Output all the entries below. Each must match exactly.

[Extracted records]
━━━━━━━━━━

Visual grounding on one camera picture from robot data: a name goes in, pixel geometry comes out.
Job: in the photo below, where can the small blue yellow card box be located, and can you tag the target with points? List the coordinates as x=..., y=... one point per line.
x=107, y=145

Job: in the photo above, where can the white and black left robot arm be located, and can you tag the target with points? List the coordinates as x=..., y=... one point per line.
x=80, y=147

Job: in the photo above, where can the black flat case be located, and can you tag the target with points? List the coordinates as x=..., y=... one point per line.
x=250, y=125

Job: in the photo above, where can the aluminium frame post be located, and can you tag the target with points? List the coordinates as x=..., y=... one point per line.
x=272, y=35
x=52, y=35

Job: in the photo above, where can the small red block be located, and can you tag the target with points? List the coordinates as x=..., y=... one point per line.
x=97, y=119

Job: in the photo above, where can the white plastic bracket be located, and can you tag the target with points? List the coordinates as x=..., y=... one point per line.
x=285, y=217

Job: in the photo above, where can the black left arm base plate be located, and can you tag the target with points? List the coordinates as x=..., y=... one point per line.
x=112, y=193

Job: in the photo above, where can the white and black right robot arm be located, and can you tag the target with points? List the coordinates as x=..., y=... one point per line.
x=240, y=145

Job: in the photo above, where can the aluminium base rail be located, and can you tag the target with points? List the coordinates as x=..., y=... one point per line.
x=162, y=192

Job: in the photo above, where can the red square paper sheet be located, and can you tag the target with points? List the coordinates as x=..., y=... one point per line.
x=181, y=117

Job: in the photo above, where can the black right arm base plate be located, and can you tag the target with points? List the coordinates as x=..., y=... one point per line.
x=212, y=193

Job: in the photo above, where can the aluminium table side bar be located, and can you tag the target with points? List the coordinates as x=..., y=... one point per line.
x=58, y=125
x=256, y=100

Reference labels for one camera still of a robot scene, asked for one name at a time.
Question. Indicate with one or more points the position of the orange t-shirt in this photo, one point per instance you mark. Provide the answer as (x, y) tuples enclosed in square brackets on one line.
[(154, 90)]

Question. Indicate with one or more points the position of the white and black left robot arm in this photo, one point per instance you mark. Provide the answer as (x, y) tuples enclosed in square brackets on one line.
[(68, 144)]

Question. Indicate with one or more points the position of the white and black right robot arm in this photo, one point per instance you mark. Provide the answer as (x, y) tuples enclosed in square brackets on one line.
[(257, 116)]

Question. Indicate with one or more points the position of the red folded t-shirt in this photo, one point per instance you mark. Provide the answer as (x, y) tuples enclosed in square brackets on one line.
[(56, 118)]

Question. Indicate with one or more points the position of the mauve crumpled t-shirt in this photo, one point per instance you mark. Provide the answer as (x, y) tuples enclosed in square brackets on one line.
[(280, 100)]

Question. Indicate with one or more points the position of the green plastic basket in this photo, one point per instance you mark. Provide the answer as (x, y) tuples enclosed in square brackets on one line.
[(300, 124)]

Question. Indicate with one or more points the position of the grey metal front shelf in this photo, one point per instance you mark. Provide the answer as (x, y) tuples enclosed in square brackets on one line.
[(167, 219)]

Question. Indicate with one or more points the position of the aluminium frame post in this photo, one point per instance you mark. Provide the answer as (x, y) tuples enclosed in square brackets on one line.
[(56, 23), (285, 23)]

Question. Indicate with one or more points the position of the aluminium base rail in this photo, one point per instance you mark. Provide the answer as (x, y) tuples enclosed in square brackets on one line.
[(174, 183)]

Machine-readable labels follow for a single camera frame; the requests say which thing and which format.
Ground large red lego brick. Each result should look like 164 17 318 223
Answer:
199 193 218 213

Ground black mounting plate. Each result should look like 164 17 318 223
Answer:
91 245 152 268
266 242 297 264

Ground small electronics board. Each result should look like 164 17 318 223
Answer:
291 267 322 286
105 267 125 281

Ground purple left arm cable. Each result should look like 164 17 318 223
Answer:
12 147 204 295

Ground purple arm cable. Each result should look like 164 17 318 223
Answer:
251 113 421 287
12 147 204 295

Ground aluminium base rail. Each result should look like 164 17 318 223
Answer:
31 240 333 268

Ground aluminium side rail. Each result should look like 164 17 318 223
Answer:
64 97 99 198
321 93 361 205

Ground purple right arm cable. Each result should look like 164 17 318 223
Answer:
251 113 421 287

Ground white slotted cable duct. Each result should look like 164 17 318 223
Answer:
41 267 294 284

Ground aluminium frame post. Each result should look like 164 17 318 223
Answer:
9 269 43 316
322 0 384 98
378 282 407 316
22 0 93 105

━━━━━━━━━━

**Output for this exercise**
Visual grounding on one camera picture from robot data: a name goes in, pixel geometry comes out.
Job: in the photo below, where can the small blue yellow card box be located, and can you tag the target with points? List the coordinates as x=..., y=... one point per line.
x=107, y=145

Job: in the photo above, where can the white and black left robot arm be located, and can you tag the target with points? List the coordinates as x=..., y=... one point per line.
x=80, y=147

Job: in the photo above, where can the black flat case be located, and can you tag the target with points? List the coordinates as x=..., y=... one point per line.
x=250, y=125

Job: in the photo above, where can the aluminium frame post be located, and can you tag the target with points? List the coordinates as x=..., y=... one point per line.
x=272, y=35
x=52, y=35

Job: in the photo above, where can the small red block be located, and can you tag the target with points? List the coordinates as x=..., y=... one point per line.
x=97, y=119

Job: in the photo above, where can the white plastic bracket be located, and can you tag the target with points? List the coordinates as x=..., y=... one point per line.
x=285, y=217

Job: in the photo above, where can the black left arm base plate be located, and can you tag the target with points? List the coordinates as x=..., y=... one point per line.
x=112, y=193

Job: in the photo above, where can the white and black right robot arm be located, and can you tag the target with points? List the coordinates as x=..., y=... one point per line.
x=240, y=145

Job: in the photo above, where can the aluminium base rail be located, and can you tag the target with points? List the coordinates as x=..., y=... one point per line.
x=162, y=192

Job: in the photo above, where can the red square paper sheet be located, and can you tag the target with points? List the coordinates as x=..., y=... one point per line.
x=181, y=117

Job: in the photo above, where can the black right arm base plate be located, and can you tag the target with points? List the coordinates as x=..., y=... one point per line.
x=212, y=193

Job: in the photo above, where can the aluminium table side bar be located, and can you tag the target with points? List the coordinates as x=..., y=... one point per line.
x=58, y=125
x=256, y=100

Reference labels for one camera still of a robot scene, asked for one name at a time.
Question. Indicate with one or more points the position of the orange t-shirt in this photo, one point per instance you mark. Provide the answer as (x, y) tuples enclosed in square brackets on one line.
[(154, 90)]

Question. Indicate with one or more points the position of the white and black left robot arm in this photo, one point per instance you mark. Provide the answer as (x, y) tuples enclosed in square brackets on one line.
[(68, 144)]

Question. Indicate with one or more points the position of the white and black right robot arm in this photo, one point per instance you mark. Provide the answer as (x, y) tuples enclosed in square brackets on one line.
[(257, 116)]

Question. Indicate with one or more points the position of the red folded t-shirt in this photo, one point per instance you mark. Provide the answer as (x, y) tuples enclosed in square brackets on one line.
[(56, 118)]

Question. Indicate with one or more points the position of the mauve crumpled t-shirt in this photo, one point per instance you mark. Provide the answer as (x, y) tuples enclosed in square brackets on one line.
[(280, 100)]

Question. Indicate with one or more points the position of the green plastic basket in this photo, one point per instance you mark. Provide the answer as (x, y) tuples enclosed in square brackets on one line.
[(300, 124)]

Question. Indicate with one or more points the position of the grey metal front shelf in this photo, one point per instance you mark. Provide the answer as (x, y) tuples enclosed in square brackets on one line.
[(167, 219)]

Question. Indicate with one or more points the position of the aluminium frame post in this photo, one point per instance you mark. Provide the answer as (x, y) tuples enclosed in square brackets on one line.
[(56, 23), (285, 23)]

Question. Indicate with one or more points the position of the aluminium base rail in this photo, one point per instance you mark. Provide the answer as (x, y) tuples enclosed in square brackets on one line.
[(174, 183)]

Machine-readable labels follow for a single camera frame; the requests say which thing and which format.
Ground large red lego brick. Each result should look like 164 17 318 223
Answer:
199 193 218 213

Ground black mounting plate. Each result should look like 164 17 318 223
Answer:
91 245 152 268
266 242 297 264

Ground small electronics board. Each result should look like 164 17 318 223
Answer:
291 267 322 286
105 267 125 281

Ground purple left arm cable. Each result should look like 164 17 318 223
Answer:
12 147 204 295

Ground purple arm cable. Each result should look like 164 17 318 223
Answer:
251 113 421 287
12 147 204 295

Ground aluminium base rail. Each result should look like 164 17 318 223
Answer:
31 240 333 268

Ground aluminium side rail. Each result should look like 164 17 318 223
Answer:
64 97 99 198
321 93 361 205

Ground purple right arm cable. Each result should look like 164 17 318 223
Answer:
251 113 421 287

Ground white slotted cable duct. Each result should look like 164 17 318 223
Answer:
41 267 294 284

Ground aluminium frame post. Each result should look like 164 17 318 223
Answer:
9 269 43 316
322 0 384 98
378 282 407 316
22 0 93 105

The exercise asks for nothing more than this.